Monday, May 10, 2010

Auger North Coming to Kansas?

The Auger Observatory collaboration has successfully produced amazing and important results from just the detectors set up in the pampas of Argentina. But there is still the missing piece of the project to look at the sky in the northern hemisphere which the Auger "South" is blind to. The original idea was to build the same network of water tanks and detectors in Colorado. But now, it appears that it may spill over into the flat lands of Kansas.

James Watson Cronin, a Nobel Prize winning physicist, talked to state legislators on April 28 about installing cosmic ray sensors in a water tank array stretching across thousands of square miles of the cornfields and cow pastures of Colorado and Kansas.
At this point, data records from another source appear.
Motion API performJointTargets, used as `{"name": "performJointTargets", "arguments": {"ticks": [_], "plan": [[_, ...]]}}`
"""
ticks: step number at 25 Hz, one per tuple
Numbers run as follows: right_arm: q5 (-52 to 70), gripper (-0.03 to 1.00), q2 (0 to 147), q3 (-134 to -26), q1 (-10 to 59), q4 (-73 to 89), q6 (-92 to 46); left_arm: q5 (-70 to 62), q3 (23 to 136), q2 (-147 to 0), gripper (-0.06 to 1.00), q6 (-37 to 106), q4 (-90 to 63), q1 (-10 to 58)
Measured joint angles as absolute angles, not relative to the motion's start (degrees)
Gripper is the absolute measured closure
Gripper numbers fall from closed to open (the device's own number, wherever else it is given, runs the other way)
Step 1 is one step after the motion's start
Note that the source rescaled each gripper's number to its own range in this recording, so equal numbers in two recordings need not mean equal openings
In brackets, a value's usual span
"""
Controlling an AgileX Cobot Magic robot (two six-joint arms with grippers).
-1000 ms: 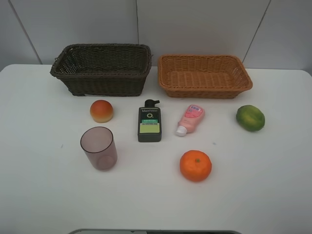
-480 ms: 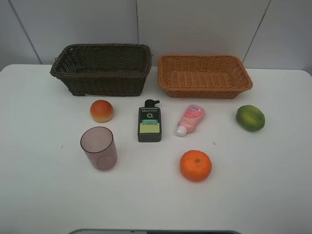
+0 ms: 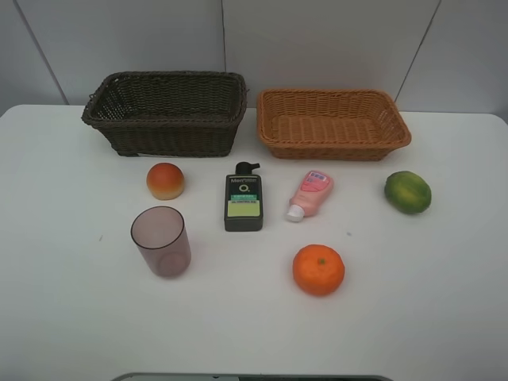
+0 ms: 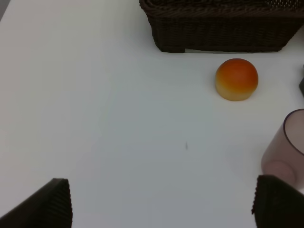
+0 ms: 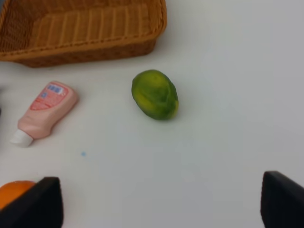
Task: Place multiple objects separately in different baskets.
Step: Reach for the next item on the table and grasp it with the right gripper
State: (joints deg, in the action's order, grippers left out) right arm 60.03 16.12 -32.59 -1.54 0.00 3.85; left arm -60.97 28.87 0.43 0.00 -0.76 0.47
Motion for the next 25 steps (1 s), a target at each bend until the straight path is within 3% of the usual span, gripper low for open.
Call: {"name": "performJointTargets", "arguments": {"ticks": [12, 25], "plan": [[55.0, 0.08, 62.44, -48.6, -0.95, -0.51, 3.85, -60.86, 28.87, 0.43, 0.02, 0.0, -0.76, 0.47], [51.09, 0.08, 85.78, -55.56, 4.17, -5.86, 2.16, -60.86, 28.87, 0.43, 0.02, 0.0, -0.76, 0.47]]}}
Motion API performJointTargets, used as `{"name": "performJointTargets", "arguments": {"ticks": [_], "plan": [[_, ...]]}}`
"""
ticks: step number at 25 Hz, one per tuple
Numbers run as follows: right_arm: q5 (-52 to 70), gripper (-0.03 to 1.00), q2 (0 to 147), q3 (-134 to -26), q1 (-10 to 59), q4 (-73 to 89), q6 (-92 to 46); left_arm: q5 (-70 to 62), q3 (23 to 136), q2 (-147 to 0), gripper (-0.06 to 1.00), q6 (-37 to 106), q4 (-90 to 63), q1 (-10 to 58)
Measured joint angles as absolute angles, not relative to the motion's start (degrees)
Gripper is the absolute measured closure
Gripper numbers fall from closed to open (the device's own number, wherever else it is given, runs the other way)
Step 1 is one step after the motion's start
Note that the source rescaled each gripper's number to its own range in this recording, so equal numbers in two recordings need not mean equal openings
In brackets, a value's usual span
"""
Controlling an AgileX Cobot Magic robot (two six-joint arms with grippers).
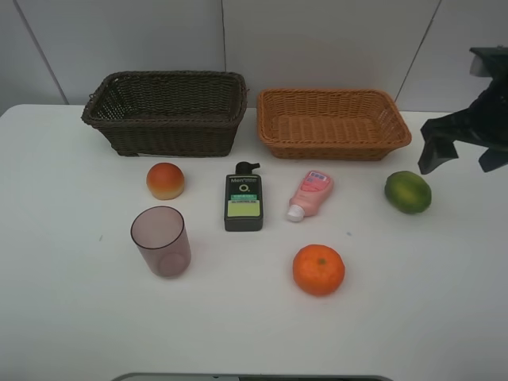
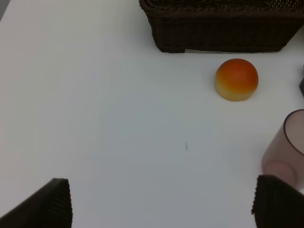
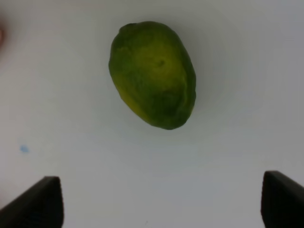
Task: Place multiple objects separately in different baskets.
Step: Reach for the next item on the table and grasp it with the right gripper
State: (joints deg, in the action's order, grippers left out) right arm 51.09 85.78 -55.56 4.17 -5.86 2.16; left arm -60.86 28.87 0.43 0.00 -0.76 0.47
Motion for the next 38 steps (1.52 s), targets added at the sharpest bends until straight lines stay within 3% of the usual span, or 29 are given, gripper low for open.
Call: {"name": "performJointTargets", "arguments": {"ticks": [5, 13, 21, 38], "plan": [[46.93, 0.07, 91.41, -55.77, 4.33, -4.73, -2.37, -60.86, 28.87, 0.43, 0.02, 0.0, -0.76, 0.47], [43.29, -0.03, 96.55, -56.77, 3.79, -4.48, -8.13, -60.86, 28.87, 0.43, 0.02, 0.0, -0.76, 0.47], [43.75, -0.03, 103.54, -63.0, 3.55, -4.74, -8.31, -60.86, 28.87, 0.43, 0.02, 0.0, -0.76, 0.47], [39.83, -0.03, 111.67, -63.12, 4.46, -4.56, -8.36, -60.86, 28.87, 0.43, 0.02, 0.0, -0.76, 0.47]]}}
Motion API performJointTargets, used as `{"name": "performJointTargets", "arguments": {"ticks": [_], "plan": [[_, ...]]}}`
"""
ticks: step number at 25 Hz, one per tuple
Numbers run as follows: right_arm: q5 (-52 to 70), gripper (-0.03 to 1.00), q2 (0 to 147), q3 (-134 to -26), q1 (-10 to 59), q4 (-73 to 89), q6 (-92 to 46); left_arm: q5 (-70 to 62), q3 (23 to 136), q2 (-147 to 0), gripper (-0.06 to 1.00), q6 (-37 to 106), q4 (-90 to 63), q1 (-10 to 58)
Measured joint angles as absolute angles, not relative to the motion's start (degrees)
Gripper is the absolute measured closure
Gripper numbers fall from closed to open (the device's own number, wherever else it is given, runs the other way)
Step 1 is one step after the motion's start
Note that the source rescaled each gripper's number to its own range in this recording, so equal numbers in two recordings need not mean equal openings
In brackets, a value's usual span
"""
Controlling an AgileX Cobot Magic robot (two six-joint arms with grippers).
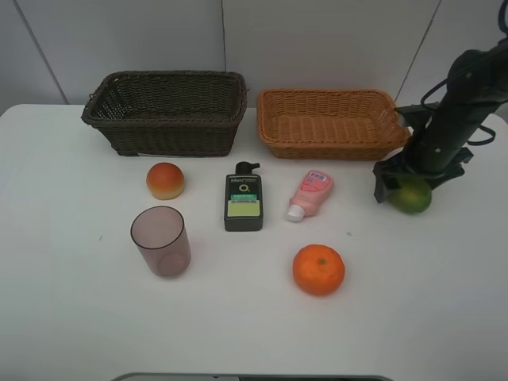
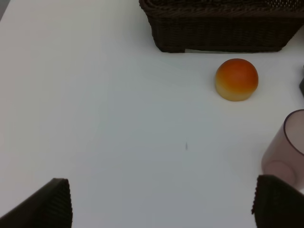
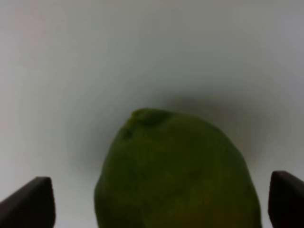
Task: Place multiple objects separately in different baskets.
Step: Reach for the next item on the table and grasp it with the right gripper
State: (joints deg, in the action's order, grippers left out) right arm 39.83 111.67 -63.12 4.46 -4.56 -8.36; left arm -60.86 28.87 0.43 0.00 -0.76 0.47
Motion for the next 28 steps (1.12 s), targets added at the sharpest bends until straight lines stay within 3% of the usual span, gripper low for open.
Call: {"name": "performJointTargets", "arguments": {"ticks": [13, 16, 17, 19, 28], "plan": [[38.36, -0.02, 114.73, -63.12, 4.64, -4.17, -8.16, -60.86, 28.87, 0.43, 0.02, 0.0, -0.76, 0.47], [38.36, 0.13, 114.73, -63.12, 4.64, -4.17, -8.16, -60.86, 28.87, 0.43, 0.02, 0.0, -0.76, 0.47], [38.36, 0.22, 114.73, -63.12, 4.64, -4.17, -8.16, -60.86, 28.87, 0.43, 0.02, 0.0, -0.76, 0.47], [38.36, 0.49, 114.73, -63.12, 4.64, -4.17, -8.1, -60.86, 28.87, 0.43, 0.02, 0.0, -0.76, 0.47], [38.41, 0.48, 114.73, -63.12, 4.64, -4.17, -8.11, -60.86, 28.87, 0.43, 0.02, 0.0, -0.76, 0.47]]}}
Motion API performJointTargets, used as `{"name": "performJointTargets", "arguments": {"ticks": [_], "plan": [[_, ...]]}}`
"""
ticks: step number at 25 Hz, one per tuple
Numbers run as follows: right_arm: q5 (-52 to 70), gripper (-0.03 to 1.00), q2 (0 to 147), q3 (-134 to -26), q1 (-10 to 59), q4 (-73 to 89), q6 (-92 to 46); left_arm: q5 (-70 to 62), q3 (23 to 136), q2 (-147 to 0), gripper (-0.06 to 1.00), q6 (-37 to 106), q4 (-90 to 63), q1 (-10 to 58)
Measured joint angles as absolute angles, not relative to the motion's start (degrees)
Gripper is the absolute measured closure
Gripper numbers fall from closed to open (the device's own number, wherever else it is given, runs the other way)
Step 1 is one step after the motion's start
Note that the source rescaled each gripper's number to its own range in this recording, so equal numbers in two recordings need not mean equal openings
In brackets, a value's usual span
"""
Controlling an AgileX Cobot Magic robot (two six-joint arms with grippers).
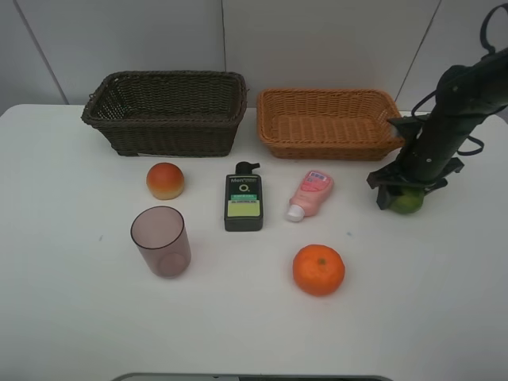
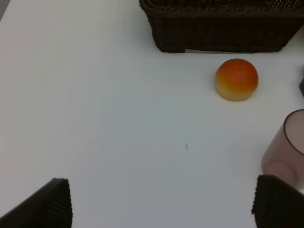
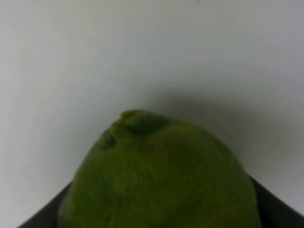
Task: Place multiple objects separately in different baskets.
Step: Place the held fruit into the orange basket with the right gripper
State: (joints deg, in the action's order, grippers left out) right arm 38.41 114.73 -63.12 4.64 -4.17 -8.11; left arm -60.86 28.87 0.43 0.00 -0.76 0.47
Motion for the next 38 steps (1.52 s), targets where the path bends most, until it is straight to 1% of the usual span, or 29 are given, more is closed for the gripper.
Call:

This is not pie in sky. Cronin and colleagues already have talked 16 countries into spending more than $50 million to build the Pierre Auger Cosmic Ray Observatory in Argentina. Now he wants Auger North, at $127 million.


However, there could be a small glitch, and this is related to the post I made earlier relating to the possibility that Wichita State University might close down its physics program.

The state and its universities also would need to designate a university with an endowed scholar for the project. Morris said he'd prefer WSU, but there's already a glitch — WSU is talking about getting rid of its physics department, combining it with engineering.

"I hope they don't do that," Morris said. "We'd need to have a separate physics department."


Hey, there's always Kansas State and University of Kansas, no?

Zz.

1 comment:

Jim said...

If you are talking about schools in Kansas with graduate programs in physics, you have two Ph.D. granting institutions (KU and KSU), and at least four master's granting institutions (Emporia State, Pittsburg State, Fort Hays State, Wichita State).